What is required >> Write out the data below exactly, beginning with the first line and ending once the line that has "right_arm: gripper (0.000" is written.

Provided data >>
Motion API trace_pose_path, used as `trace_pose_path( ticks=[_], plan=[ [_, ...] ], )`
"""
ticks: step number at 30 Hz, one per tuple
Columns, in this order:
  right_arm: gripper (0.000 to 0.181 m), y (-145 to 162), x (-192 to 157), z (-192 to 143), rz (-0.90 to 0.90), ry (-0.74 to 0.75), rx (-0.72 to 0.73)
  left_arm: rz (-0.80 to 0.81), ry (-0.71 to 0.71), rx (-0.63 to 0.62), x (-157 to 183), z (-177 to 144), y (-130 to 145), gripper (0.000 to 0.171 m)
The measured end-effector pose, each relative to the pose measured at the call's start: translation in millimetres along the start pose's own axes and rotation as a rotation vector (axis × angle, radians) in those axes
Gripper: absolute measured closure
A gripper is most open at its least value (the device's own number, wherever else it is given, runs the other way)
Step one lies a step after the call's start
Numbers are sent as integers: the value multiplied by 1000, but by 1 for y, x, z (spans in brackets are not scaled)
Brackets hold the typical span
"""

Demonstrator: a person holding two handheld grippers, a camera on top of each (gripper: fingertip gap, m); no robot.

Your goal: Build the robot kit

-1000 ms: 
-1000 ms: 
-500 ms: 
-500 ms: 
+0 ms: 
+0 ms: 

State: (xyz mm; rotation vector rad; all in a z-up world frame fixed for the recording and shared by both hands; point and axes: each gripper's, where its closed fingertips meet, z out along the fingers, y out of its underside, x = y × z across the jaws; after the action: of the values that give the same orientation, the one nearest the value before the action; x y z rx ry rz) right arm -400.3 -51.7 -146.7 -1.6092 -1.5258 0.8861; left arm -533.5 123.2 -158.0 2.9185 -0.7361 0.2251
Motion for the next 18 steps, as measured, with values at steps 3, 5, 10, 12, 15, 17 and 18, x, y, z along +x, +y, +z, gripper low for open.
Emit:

Written answer >>
Motion API trace_pose_path, used as `trace_pose_path( ticks=[_], plan=[ [_, ...] ], )`
"""
ticks: step number at 30 Hz, one per tuple
Columns, in this order:
  right_arm: gripper (0.000 to 0.181 m), y (-145 to 162), x (-192 to 157), z (-192 to 143), rz (-0.90 to 0.90), ry (-0.74 to 0.75), rx (-0.72 to 0.73)

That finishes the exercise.